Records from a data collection
○ ○ ○ ○

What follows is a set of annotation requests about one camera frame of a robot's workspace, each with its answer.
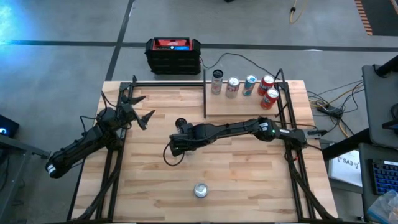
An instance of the concrete floor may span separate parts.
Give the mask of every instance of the concrete floor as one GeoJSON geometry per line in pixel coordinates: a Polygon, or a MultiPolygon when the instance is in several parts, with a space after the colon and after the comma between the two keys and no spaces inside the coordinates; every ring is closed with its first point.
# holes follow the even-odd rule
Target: concrete floor
{"type": "MultiPolygon", "coordinates": [[[[154,36],[189,36],[203,44],[315,45],[397,47],[397,37],[366,35],[353,0],[310,0],[298,23],[289,25],[293,1],[135,0],[124,42],[146,42],[154,36]]],[[[62,40],[116,42],[128,0],[3,1],[0,2],[0,40],[62,40]]],[[[80,115],[93,116],[114,47],[0,45],[0,114],[21,124],[17,138],[55,152],[77,138],[80,115]]],[[[224,52],[243,54],[271,72],[283,68],[287,79],[305,80],[308,90],[321,92],[361,79],[365,64],[384,63],[390,52],[308,52],[298,50],[202,49],[207,66],[224,52]]],[[[214,69],[227,77],[263,74],[249,62],[226,56],[214,69]]],[[[150,72],[143,48],[123,47],[113,80],[199,80],[157,76],[150,72]]],[[[325,94],[332,99],[341,91],[325,94]]],[[[367,128],[363,92],[359,110],[344,119],[354,132],[367,128]]],[[[354,108],[352,101],[347,110],[354,108]]],[[[333,126],[315,117],[318,127],[333,126]]],[[[338,129],[324,139],[340,141],[338,129]]],[[[25,204],[12,218],[28,223],[66,219],[80,168],[61,179],[50,179],[45,161],[33,157],[26,186],[17,198],[25,204]]],[[[333,189],[339,217],[354,220],[362,214],[361,197],[333,189]]]]}

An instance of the blue soda can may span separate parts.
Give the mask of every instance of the blue soda can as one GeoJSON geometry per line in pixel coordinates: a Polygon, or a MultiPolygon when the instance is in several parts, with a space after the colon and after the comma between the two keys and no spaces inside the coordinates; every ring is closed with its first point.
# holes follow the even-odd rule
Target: blue soda can
{"type": "Polygon", "coordinates": [[[254,75],[248,75],[244,82],[242,94],[244,96],[250,96],[253,92],[254,85],[256,84],[257,77],[254,75]]]}

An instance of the soda can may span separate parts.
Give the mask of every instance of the soda can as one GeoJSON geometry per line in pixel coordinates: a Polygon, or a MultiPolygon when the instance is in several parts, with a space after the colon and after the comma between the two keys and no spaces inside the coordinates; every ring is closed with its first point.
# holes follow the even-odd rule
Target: soda can
{"type": "Polygon", "coordinates": [[[274,103],[278,100],[278,97],[279,93],[276,89],[271,88],[267,90],[266,94],[264,95],[264,97],[260,102],[262,109],[267,109],[267,110],[271,109],[272,105],[274,105],[274,103]]]}
{"type": "Polygon", "coordinates": [[[266,94],[267,90],[272,88],[274,86],[275,78],[272,75],[265,75],[264,78],[262,78],[259,88],[257,92],[259,93],[260,96],[264,96],[266,94]]]}
{"type": "Polygon", "coordinates": [[[198,198],[204,198],[208,195],[209,188],[207,187],[206,184],[203,183],[196,184],[195,187],[193,188],[193,193],[198,198]]]}
{"type": "Polygon", "coordinates": [[[244,96],[250,96],[253,92],[254,85],[256,84],[257,77],[254,75],[248,75],[246,81],[244,81],[242,94],[244,96]]]}
{"type": "Polygon", "coordinates": [[[219,95],[221,93],[221,87],[223,86],[223,71],[216,69],[213,71],[213,77],[211,78],[211,92],[219,95]]]}
{"type": "Polygon", "coordinates": [[[231,77],[228,80],[225,95],[228,98],[235,98],[238,95],[239,90],[239,79],[236,77],[231,77]]]}

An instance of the keyboard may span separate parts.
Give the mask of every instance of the keyboard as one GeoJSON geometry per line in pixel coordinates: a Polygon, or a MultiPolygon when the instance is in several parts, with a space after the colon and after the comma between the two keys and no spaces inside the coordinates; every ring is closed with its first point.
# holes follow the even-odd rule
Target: keyboard
{"type": "Polygon", "coordinates": [[[390,190],[398,192],[398,162],[371,160],[373,193],[382,195],[390,190]]]}

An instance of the wooden table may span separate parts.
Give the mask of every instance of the wooden table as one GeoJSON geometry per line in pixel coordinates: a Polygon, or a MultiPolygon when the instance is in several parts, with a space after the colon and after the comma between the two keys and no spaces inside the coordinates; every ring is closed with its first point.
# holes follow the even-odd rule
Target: wooden table
{"type": "MultiPolygon", "coordinates": [[[[105,95],[114,104],[119,86],[120,82],[105,82],[103,86],[105,95]]],[[[304,82],[289,81],[289,87],[297,123],[313,124],[304,82]]],[[[177,167],[163,161],[162,152],[169,134],[177,131],[177,118],[185,118],[195,125],[232,123],[256,116],[204,119],[203,87],[136,87],[133,96],[141,95],[146,95],[146,99],[134,106],[137,113],[156,112],[146,131],[133,123],[127,132],[114,222],[297,221],[281,140],[260,142],[250,135],[235,136],[188,153],[177,167]],[[210,189],[206,198],[199,199],[193,194],[193,186],[199,182],[206,183],[210,189]]],[[[100,100],[98,111],[103,108],[100,100]]],[[[318,145],[318,141],[309,143],[318,145]]],[[[106,152],[101,149],[86,158],[72,218],[81,215],[98,193],[106,152]]],[[[311,190],[328,212],[337,217],[322,153],[308,147],[303,150],[303,156],[311,190]]],[[[168,150],[167,159],[171,163],[179,157],[172,157],[168,150]]],[[[302,191],[300,196],[308,217],[302,191]]]]}

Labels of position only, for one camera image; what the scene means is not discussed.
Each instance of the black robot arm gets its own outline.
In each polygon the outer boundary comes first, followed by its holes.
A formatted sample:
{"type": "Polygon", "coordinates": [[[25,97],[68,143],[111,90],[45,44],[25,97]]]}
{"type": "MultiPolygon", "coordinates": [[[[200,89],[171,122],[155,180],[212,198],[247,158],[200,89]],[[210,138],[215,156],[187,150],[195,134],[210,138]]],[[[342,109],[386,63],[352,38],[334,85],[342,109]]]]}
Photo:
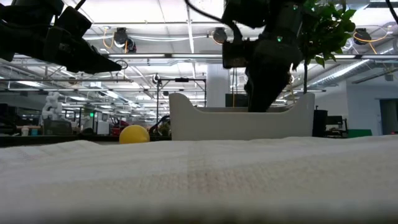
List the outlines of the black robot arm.
{"type": "Polygon", "coordinates": [[[120,65],[101,56],[83,39],[91,22],[72,7],[63,13],[62,9],[61,0],[14,0],[10,6],[0,4],[0,58],[11,61],[19,53],[63,65],[71,72],[121,70],[120,65]],[[52,26],[54,16],[57,19],[52,26]]]}
{"type": "Polygon", "coordinates": [[[279,96],[291,78],[290,67],[302,61],[297,36],[302,25],[305,0],[229,0],[221,19],[196,12],[224,24],[240,22],[251,28],[264,27],[255,41],[242,40],[236,25],[234,41],[223,43],[224,68],[246,67],[249,111],[265,112],[279,96]]]}

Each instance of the pillar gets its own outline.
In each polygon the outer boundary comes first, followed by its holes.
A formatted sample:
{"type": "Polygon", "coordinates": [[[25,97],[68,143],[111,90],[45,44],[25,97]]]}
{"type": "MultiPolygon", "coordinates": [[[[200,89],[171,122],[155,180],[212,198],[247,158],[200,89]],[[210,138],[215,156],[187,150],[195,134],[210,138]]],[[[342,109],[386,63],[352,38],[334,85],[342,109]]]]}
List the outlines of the pillar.
{"type": "Polygon", "coordinates": [[[221,64],[207,65],[207,107],[225,107],[229,90],[229,70],[221,64]]]}

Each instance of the yellow ball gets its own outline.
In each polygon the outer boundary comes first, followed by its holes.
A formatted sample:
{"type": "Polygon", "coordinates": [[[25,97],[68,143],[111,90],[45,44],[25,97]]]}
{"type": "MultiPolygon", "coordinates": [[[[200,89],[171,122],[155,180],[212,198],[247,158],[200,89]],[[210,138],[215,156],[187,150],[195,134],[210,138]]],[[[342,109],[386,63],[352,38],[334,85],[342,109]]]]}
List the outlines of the yellow ball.
{"type": "Polygon", "coordinates": [[[148,131],[139,125],[130,125],[123,129],[119,136],[120,144],[149,142],[148,131]]]}

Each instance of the white cloth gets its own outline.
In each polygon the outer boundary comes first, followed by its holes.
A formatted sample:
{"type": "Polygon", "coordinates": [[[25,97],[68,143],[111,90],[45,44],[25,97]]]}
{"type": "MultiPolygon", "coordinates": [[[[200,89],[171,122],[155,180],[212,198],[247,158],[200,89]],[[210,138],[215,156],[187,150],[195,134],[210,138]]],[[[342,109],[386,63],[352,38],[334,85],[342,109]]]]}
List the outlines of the white cloth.
{"type": "Polygon", "coordinates": [[[0,149],[0,218],[112,205],[184,204],[175,207],[197,206],[195,212],[237,206],[240,214],[259,204],[304,209],[346,202],[398,202],[398,136],[0,149]]]}

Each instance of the white robot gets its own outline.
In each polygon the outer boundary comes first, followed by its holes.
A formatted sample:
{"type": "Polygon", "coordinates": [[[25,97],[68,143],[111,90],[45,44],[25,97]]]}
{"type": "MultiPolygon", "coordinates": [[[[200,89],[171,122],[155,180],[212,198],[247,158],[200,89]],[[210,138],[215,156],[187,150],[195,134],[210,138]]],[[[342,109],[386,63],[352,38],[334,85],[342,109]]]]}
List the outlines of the white robot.
{"type": "Polygon", "coordinates": [[[43,121],[45,119],[51,119],[52,121],[69,121],[62,114],[62,103],[58,102],[60,94],[59,92],[49,92],[49,95],[45,98],[46,103],[42,110],[42,120],[41,125],[43,125],[43,121]]]}

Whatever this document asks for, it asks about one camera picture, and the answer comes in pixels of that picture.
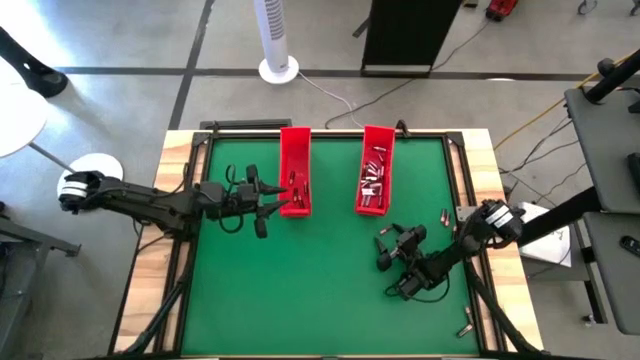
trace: white round base
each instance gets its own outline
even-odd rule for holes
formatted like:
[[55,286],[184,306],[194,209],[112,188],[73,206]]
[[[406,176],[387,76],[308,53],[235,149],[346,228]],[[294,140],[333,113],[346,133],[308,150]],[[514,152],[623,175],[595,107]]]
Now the white round base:
[[[93,153],[87,154],[76,161],[69,164],[75,171],[100,171],[104,176],[111,176],[120,180],[124,177],[124,170],[120,162],[111,155]],[[58,179],[58,197],[62,192],[64,186],[64,178],[71,175],[71,173],[65,170],[60,179]]]
[[289,67],[286,71],[274,73],[269,69],[267,59],[262,60],[260,66],[258,66],[258,72],[262,80],[274,85],[286,84],[295,79],[299,70],[300,65],[298,65],[298,61],[293,56],[289,56]]

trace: tower fan
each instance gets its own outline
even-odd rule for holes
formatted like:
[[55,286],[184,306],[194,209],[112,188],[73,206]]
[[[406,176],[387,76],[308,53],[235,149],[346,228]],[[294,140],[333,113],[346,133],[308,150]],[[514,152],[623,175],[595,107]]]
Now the tower fan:
[[287,52],[284,32],[283,0],[254,0],[264,60],[260,62],[260,77],[270,84],[286,84],[298,75],[298,62]]

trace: green table surface
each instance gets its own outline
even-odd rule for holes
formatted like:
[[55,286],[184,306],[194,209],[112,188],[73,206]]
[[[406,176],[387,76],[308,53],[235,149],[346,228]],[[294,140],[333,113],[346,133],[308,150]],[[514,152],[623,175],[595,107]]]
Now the green table surface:
[[[256,238],[254,216],[224,233],[205,220],[200,232],[182,347],[184,355],[477,354],[466,323],[469,294],[462,265],[451,288],[435,304],[391,298],[383,290],[402,265],[381,273],[373,237],[391,222],[424,224],[424,251],[451,243],[454,210],[440,139],[398,140],[393,158],[391,208],[384,217],[354,213],[361,140],[314,139],[311,145],[312,216],[268,221],[269,237]],[[277,184],[279,140],[224,139],[213,149],[211,180],[228,164],[238,175],[256,164],[260,177]],[[274,200],[267,197],[265,201]],[[233,227],[236,219],[228,219]],[[383,241],[393,247],[392,232]],[[439,297],[445,283],[417,297]]]

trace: gray floor
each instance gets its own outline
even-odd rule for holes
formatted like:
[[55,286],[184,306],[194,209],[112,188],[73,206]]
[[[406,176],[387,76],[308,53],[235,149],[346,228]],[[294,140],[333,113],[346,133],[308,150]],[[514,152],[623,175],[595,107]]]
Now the gray floor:
[[[216,0],[209,18],[200,68],[255,68],[261,45],[250,0]],[[484,21],[481,9],[461,9],[439,56],[472,35]],[[630,0],[601,1],[586,17],[577,0],[521,1],[511,17],[489,24],[439,71],[590,73],[605,56],[637,49],[640,18],[629,18]],[[183,68],[205,0],[40,0],[0,3],[0,24],[43,61],[54,66]],[[351,33],[366,18],[370,0],[286,0],[289,48],[304,69],[358,69],[364,36]],[[353,105],[403,82],[397,79],[313,78]],[[71,161],[87,152],[115,155],[128,181],[150,185],[182,77],[73,75],[72,86],[49,100],[51,116],[37,142]],[[19,79],[0,61],[0,84]],[[569,82],[417,80],[356,113],[362,123],[411,127],[486,127],[494,142],[562,97]],[[253,77],[195,77],[181,129],[200,121],[292,118],[322,127],[344,112],[343,103],[302,80],[272,87]],[[566,115],[558,108],[497,152],[499,165],[516,166],[539,138]],[[335,128],[354,127],[348,118]],[[575,140],[569,126],[541,152]],[[582,162],[577,146],[516,173],[547,192]],[[106,211],[74,217],[59,211],[55,183],[60,174],[30,149],[0,159],[0,199],[22,224],[82,243],[78,259],[54,255],[22,328],[16,358],[44,353],[45,359],[103,354],[113,330],[133,256],[130,219]],[[506,185],[515,179],[505,176]],[[590,186],[586,170],[548,196],[558,203]],[[518,185],[513,201],[538,196]],[[541,202],[551,205],[546,200]],[[530,284],[545,347],[553,353],[608,359],[637,358],[640,338],[614,325],[585,328],[589,312],[579,283]]]

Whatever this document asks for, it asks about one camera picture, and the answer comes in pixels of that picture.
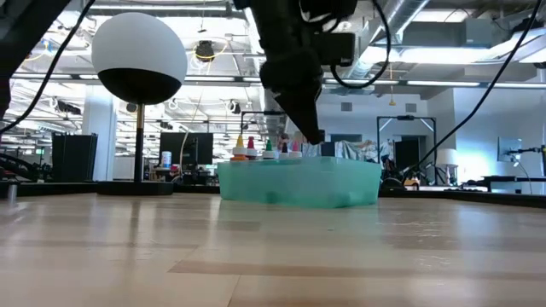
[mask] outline white lampshade
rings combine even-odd
[[[457,151],[455,149],[439,149],[437,158],[437,166],[459,166]]]
[[[97,30],[91,49],[93,67],[104,86],[132,103],[170,99],[188,72],[180,38],[148,14],[124,13],[107,20]]]

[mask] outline red object
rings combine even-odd
[[[249,136],[248,137],[248,146],[247,146],[248,149],[254,149],[254,136]]]
[[[292,151],[299,151],[298,141],[293,141],[292,142]]]

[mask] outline wooden tabletop
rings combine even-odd
[[[0,203],[0,305],[546,306],[546,211],[218,195]]]

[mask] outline black lamp base
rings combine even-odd
[[[172,195],[171,182],[99,182],[96,193],[112,196],[162,196]]]

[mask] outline teal plastic bin
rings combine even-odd
[[[308,208],[373,205],[380,173],[378,164],[332,157],[218,164],[225,200]]]

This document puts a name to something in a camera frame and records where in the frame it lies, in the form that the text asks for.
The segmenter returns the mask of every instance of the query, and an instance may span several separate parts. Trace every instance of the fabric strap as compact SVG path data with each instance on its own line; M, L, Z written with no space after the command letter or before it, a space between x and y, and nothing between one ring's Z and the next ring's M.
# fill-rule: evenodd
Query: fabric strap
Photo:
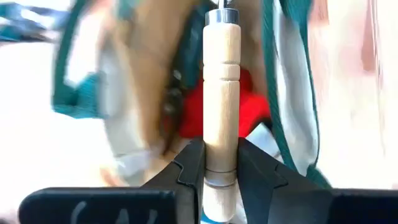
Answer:
M319 138L319 125L317 116L317 105L315 99L315 89L313 86L313 78L310 65L310 57L308 51L308 17L311 10L311 0L279 0L280 6L287 19L292 20L298 25L301 40L305 51L305 59L307 61L308 76L310 79L310 88L312 92L312 110L315 116L315 123L317 128L317 137ZM264 63L266 65L266 80L268 87L268 99L271 107L271 120L273 125L273 133L278 144L280 154L284 160L284 164L294 171L298 171L295 162L292 158L291 151L284 133L282 125L279 98L278 98L278 84L276 77L275 56L277 55L274 35L274 0L263 0L263 18L262 18L262 46L264 52ZM317 156L313 164L307 168L306 176L318 184L320 187L330 188L330 184L326 178L317 170L316 165L319 156L319 141L317 145Z
M89 74L77 88L68 86L65 82L68 58L75 29L80 16L83 15L85 9L90 4L90 0L77 0L71 9L54 66L53 110L76 119L100 118L97 110L96 96L99 76L95 73Z

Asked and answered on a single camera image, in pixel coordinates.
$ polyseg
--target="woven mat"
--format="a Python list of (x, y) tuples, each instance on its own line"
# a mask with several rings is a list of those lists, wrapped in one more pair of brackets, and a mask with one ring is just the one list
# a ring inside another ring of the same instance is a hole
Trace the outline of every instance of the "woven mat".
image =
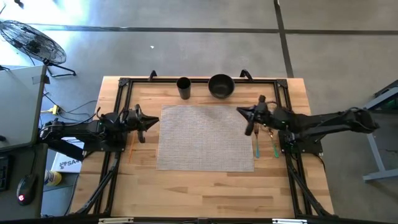
[(163, 105), (157, 169), (252, 172), (246, 125), (232, 106)]

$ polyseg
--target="wooden table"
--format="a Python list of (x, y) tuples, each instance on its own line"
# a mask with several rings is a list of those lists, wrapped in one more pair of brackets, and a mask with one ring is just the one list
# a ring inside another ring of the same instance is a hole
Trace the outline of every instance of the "wooden table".
[[(101, 107), (100, 113), (113, 111), (119, 78), (104, 77), (97, 103), (97, 107)], [(290, 78), (287, 81), (294, 111), (310, 114), (303, 79)], [(124, 102), (126, 92), (124, 91), (121, 102)], [(135, 83), (130, 107), (139, 103), (143, 113), (160, 117), (162, 105), (251, 106), (257, 104), (260, 94), (265, 95), (267, 101), (275, 100), (274, 88), (268, 84), (237, 84), (229, 98), (218, 100), (210, 95), (206, 84), (192, 83), (191, 98), (181, 100), (174, 83)], [(278, 159), (274, 157), (271, 140), (265, 131), (259, 133), (261, 157), (254, 161), (254, 172), (156, 170), (159, 123), (145, 133), (145, 144), (139, 143), (133, 135), (136, 133), (129, 134), (126, 151), (122, 153), (112, 216), (294, 216), (285, 159), (280, 152)], [(96, 152), (83, 161), (71, 211), (77, 211), (83, 206), (98, 185), (103, 157), (103, 152)], [(309, 189), (324, 208), (333, 213), (322, 163), (319, 158), (309, 154), (303, 155), (303, 163)], [(104, 193), (102, 209), (107, 194), (108, 188)], [(298, 196), (303, 210), (300, 190)]]

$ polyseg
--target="black mug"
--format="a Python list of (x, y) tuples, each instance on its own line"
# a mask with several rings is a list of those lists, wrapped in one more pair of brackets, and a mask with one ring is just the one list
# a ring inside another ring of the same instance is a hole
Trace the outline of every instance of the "black mug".
[(177, 80), (177, 88), (180, 93), (180, 97), (183, 100), (187, 100), (191, 97), (191, 80), (187, 77), (181, 77)]
[(211, 95), (215, 98), (225, 99), (231, 96), (234, 91), (235, 82), (231, 77), (225, 74), (218, 74), (210, 78), (208, 87)]

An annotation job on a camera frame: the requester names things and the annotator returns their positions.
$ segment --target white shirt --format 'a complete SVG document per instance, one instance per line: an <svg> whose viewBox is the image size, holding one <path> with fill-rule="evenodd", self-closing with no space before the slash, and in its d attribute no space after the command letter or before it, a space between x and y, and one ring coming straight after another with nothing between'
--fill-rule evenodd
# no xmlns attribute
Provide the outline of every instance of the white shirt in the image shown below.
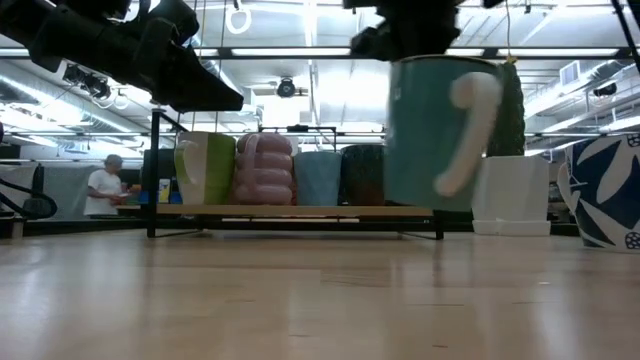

○ ○ ○ ○

▸ **How to complete this task**: Your response should contain each line of the entries above that holds the string "returns".

▸ **Problem solution**:
The segmenter returns the mask of every instance of the query, and an instance may span several separate parts. Trace every instance of the fabric strap as compact SVG path data with each instance on its own line; M, L, Z written with no space after the command letter or before it, a space between x and y, and nothing between one ring's Z and the next ring's M.
An annotation job on a camera frame: the requester names things and the annotator returns their positions.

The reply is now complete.